■ EXERCISE AIM ■
When you reach the line containing "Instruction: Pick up", stop after it; until then, copy each line of the listing exactly, starting with the first.
═══
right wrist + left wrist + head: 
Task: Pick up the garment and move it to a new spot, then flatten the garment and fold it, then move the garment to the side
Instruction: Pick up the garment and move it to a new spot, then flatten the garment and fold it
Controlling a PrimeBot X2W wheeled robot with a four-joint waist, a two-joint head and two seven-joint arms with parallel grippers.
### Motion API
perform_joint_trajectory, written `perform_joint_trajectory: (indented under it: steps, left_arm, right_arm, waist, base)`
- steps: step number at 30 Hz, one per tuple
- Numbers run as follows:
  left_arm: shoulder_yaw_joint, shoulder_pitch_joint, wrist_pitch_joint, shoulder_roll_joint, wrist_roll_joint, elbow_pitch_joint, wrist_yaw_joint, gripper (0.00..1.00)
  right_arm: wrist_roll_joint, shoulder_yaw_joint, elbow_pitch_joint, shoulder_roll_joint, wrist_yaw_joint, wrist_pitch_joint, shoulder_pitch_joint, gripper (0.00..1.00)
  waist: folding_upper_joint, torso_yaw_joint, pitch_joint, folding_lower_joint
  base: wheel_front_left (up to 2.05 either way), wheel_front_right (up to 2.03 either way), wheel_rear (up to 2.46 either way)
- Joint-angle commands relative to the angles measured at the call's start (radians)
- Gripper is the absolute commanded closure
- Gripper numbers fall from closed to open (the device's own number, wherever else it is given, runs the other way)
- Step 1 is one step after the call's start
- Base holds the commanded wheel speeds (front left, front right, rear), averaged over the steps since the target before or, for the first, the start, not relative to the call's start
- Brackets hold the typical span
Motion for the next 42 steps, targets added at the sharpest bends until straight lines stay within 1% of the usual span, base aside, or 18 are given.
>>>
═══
■ ANSWER FOR THE TASK ■
right wrist + left wrist + head: 
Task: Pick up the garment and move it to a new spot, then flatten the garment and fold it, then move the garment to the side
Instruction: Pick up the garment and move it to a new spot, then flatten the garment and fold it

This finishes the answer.